Select all lines holding the word "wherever" from the entries that follow.

▸ **THE RECORDS**:
=======
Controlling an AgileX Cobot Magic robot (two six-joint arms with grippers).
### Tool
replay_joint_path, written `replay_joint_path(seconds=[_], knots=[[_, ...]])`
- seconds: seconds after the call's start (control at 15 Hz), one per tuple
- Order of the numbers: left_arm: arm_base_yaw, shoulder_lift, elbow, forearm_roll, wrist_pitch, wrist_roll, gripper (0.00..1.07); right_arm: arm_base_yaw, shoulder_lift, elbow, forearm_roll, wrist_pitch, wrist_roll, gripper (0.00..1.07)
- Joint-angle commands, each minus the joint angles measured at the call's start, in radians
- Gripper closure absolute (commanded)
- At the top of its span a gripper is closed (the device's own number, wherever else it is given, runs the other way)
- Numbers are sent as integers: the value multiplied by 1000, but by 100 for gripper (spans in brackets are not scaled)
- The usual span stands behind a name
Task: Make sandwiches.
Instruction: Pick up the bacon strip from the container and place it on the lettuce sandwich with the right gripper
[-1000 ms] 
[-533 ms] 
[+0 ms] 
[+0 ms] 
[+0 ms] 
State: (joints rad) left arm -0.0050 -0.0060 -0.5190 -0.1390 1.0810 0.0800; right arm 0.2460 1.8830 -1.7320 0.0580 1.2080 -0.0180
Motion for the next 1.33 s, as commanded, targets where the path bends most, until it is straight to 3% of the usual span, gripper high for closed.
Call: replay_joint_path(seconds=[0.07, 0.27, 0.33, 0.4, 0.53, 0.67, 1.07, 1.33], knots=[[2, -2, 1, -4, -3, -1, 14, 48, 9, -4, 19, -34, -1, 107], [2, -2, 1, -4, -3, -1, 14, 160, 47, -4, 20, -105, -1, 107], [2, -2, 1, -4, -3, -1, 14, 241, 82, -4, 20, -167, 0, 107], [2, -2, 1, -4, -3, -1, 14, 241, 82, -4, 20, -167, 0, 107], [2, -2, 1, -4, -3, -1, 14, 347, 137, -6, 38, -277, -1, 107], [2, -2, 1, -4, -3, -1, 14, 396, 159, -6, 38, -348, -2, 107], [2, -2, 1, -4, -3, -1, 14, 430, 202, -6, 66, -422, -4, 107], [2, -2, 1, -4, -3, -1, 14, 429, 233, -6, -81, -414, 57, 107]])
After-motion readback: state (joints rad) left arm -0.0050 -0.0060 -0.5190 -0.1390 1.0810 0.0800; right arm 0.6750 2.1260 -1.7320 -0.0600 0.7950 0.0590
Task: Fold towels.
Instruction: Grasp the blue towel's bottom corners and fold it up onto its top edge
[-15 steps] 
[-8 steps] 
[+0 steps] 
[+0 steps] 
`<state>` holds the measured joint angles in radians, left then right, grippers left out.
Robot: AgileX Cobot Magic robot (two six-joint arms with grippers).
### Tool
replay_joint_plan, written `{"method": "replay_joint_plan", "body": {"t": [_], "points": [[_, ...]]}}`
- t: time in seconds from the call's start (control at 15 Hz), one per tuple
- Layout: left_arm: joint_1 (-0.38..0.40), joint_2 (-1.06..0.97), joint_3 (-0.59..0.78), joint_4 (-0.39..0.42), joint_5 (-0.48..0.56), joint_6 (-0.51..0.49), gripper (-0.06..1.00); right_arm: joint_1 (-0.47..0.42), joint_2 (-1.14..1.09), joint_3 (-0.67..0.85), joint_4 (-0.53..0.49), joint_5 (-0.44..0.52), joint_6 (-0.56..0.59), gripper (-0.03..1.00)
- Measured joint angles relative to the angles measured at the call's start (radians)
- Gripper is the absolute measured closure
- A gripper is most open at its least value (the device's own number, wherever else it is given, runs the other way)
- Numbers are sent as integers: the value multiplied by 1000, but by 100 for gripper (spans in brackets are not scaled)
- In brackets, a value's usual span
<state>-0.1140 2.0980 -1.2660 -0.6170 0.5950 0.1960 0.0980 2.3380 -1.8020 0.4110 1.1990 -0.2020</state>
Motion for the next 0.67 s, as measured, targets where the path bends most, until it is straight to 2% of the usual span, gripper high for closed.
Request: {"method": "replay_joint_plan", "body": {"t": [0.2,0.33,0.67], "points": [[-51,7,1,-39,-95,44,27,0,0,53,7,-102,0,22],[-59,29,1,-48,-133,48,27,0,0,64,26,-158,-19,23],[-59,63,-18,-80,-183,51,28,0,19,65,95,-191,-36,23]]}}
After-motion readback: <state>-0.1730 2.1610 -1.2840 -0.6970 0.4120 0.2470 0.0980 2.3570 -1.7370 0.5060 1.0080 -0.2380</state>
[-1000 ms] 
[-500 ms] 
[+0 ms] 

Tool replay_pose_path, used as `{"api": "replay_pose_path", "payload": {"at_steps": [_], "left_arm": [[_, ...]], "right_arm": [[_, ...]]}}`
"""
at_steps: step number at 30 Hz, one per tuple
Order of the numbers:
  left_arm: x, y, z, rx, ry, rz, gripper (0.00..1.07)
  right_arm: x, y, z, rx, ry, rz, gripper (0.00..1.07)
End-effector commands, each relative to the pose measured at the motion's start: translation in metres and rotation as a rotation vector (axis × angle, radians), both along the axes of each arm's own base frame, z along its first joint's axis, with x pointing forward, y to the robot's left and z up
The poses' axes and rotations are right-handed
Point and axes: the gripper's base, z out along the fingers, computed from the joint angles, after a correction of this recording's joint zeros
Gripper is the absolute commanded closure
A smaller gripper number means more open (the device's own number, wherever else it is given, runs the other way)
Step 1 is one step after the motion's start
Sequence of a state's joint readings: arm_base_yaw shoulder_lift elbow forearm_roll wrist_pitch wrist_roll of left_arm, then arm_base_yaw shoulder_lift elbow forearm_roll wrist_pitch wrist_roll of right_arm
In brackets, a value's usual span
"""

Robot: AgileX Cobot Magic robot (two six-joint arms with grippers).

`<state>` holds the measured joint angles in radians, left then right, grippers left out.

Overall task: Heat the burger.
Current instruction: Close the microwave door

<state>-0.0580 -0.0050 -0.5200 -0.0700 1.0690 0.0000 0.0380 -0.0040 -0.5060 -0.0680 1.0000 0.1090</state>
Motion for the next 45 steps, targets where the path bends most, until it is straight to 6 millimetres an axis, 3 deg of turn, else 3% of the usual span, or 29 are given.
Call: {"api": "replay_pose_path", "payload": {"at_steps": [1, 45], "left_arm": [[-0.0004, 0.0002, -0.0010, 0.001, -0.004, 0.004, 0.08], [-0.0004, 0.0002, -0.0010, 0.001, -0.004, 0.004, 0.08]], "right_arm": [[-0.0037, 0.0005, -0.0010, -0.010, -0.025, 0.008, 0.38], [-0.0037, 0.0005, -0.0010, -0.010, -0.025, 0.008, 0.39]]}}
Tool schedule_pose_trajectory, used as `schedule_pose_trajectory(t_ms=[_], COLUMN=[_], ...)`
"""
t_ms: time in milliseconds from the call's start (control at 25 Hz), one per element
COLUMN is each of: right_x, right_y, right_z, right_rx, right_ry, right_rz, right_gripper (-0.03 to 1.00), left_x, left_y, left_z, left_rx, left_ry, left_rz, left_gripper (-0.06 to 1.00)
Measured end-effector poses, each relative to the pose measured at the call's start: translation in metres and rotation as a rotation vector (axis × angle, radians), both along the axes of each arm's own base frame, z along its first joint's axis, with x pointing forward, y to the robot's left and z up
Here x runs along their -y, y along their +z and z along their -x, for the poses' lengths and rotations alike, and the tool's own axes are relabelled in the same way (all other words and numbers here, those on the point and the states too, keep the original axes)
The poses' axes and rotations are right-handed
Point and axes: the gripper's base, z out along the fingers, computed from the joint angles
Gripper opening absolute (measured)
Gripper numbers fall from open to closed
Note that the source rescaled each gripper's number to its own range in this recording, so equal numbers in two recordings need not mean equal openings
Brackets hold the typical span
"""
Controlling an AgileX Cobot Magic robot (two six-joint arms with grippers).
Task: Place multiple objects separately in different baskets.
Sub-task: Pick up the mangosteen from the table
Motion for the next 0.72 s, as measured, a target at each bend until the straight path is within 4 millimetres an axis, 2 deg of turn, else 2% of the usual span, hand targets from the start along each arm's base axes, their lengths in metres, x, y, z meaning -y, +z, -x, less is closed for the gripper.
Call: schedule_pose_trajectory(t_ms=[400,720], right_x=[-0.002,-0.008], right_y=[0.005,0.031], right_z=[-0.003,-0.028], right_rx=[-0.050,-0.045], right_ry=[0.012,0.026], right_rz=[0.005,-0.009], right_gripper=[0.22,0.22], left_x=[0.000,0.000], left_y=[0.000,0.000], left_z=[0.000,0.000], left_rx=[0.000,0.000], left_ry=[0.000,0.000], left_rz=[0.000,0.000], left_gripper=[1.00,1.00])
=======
▸ **PROBLEM SOLUTION**:
- At the top of its span a gripper is closed (the device's own number, wherever else it is given, runs the other way)
- A gripper is most open at its least value (the device's own number, wherever else it is given, runs the other way)
A smaller gripper number means more open (the device's own number, wherever else it is given, runs the other way)

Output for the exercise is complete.